What you will do — Report every line of the data where the string "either" appears.

Given records —
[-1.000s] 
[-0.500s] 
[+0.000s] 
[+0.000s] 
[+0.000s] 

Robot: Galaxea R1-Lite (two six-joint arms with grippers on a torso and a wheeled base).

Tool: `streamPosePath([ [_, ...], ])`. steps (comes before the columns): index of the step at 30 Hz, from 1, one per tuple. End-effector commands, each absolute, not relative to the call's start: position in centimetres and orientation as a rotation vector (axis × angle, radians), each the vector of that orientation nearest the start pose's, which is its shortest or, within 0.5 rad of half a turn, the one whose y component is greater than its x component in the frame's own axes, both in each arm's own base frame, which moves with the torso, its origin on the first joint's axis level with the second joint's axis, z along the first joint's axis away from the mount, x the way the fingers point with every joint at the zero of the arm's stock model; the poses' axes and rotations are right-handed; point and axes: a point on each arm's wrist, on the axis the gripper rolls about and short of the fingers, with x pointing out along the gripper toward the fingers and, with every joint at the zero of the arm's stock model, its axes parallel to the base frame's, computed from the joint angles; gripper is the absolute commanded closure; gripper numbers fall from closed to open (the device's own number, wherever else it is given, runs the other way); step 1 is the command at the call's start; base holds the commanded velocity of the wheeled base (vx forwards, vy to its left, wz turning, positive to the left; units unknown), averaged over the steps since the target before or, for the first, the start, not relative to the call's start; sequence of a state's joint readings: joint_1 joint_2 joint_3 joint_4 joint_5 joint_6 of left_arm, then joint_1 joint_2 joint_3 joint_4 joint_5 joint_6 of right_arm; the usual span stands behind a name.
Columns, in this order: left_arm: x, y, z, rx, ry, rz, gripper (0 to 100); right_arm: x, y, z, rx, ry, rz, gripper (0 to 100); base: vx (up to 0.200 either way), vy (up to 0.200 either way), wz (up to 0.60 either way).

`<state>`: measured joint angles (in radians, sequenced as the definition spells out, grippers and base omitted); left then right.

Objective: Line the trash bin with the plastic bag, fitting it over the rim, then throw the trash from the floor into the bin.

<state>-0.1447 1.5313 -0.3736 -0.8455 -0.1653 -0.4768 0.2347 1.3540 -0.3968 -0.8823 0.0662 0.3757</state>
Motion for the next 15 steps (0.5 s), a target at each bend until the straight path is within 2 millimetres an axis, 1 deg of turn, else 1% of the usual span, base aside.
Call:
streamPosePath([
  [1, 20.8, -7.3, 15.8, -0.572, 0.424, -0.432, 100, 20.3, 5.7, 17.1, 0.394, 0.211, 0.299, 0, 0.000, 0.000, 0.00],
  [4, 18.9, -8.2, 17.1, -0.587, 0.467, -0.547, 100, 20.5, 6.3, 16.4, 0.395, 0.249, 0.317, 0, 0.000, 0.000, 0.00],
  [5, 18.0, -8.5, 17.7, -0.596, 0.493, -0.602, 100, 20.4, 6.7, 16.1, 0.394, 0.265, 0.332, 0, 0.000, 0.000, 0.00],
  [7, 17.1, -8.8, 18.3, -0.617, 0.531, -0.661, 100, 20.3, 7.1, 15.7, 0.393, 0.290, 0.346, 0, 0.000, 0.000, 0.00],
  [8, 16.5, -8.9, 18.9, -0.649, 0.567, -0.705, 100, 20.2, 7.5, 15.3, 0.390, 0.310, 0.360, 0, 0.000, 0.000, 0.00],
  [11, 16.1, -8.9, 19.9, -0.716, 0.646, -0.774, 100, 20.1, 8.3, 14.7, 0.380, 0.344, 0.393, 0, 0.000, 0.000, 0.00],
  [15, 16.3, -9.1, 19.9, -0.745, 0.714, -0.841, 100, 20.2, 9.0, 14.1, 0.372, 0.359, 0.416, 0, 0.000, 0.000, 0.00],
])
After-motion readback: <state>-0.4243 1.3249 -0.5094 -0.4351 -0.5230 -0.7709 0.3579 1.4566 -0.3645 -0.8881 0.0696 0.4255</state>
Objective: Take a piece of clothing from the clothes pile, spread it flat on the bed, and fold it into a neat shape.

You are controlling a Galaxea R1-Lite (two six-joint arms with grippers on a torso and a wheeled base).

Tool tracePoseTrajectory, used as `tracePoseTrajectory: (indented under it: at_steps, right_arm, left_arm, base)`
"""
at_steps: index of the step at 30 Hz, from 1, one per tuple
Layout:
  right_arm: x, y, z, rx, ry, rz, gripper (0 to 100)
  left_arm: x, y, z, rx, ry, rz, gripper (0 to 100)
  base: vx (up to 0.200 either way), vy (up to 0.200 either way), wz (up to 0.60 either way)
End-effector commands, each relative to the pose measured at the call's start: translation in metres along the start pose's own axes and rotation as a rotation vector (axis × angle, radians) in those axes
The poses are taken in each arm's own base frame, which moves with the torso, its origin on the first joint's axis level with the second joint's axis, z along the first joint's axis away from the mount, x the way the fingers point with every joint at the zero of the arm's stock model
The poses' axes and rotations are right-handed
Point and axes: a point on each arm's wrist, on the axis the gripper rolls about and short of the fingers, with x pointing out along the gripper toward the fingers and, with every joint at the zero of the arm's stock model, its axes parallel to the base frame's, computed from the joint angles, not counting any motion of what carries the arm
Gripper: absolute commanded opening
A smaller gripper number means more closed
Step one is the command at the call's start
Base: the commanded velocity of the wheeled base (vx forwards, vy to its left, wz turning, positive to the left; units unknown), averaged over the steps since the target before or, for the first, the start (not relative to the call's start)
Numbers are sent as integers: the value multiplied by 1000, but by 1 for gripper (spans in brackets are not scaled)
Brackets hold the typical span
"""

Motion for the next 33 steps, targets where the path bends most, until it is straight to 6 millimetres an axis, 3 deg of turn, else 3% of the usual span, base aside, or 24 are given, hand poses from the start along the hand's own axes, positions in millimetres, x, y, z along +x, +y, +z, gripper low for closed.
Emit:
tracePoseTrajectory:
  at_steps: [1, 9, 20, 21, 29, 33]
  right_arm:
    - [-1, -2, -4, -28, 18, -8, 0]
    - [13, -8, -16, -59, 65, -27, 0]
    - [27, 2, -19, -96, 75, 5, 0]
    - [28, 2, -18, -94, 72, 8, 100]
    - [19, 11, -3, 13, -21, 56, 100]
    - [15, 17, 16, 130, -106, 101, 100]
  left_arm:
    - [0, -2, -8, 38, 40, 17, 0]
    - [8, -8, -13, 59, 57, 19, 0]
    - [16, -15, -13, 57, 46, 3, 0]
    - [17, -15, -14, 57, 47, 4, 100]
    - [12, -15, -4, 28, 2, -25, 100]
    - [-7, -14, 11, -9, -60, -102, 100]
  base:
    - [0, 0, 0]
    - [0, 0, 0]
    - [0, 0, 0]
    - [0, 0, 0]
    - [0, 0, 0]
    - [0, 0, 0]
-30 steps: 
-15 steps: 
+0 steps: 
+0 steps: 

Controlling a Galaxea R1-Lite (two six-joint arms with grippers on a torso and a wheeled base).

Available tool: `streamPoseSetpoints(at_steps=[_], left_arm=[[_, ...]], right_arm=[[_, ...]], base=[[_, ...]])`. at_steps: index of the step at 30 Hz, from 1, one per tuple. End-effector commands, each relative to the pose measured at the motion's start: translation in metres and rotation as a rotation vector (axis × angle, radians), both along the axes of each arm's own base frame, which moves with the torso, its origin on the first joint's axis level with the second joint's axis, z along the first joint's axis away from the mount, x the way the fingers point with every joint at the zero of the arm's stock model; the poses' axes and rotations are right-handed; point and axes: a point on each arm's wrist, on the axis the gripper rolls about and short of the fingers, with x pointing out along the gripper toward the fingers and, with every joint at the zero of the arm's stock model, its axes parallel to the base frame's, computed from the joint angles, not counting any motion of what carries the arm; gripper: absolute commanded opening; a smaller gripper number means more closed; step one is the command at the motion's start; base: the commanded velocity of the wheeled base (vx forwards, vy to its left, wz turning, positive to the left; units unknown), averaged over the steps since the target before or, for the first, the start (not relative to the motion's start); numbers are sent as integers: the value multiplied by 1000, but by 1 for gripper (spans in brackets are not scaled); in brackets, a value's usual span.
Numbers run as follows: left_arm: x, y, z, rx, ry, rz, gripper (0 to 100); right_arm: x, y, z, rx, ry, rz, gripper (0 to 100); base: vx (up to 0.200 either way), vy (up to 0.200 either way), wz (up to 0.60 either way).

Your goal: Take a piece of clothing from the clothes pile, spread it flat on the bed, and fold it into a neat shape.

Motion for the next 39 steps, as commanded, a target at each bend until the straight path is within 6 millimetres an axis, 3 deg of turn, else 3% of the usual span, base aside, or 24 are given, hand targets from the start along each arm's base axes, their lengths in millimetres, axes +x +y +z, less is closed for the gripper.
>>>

Response to the task —
Columns, in this order: left_arm: x, y, z, rx, ry, rz, gripper (0 to 100); right_arm: x, y, z, rx, ry, rz, gripper (0 to 100); base: vx (up to 0.200 either way), vy (up to 0.200 either way), wz (up to 0.60 either way).
  base: vx (up to 0.200 either way), vy (up to 0.200 either way), wz (up to 0.60 either way)
Numbers run as follows: left_arm: x, y, z, rx, ry, rz, gripper (0 to 100); right_arm: x, y, z, rx, ry, rz, gripper (0 to 100); base: vx (up to 0.200 either way), vy (up to 0.200 either way), wz (up to 0.60 either way).

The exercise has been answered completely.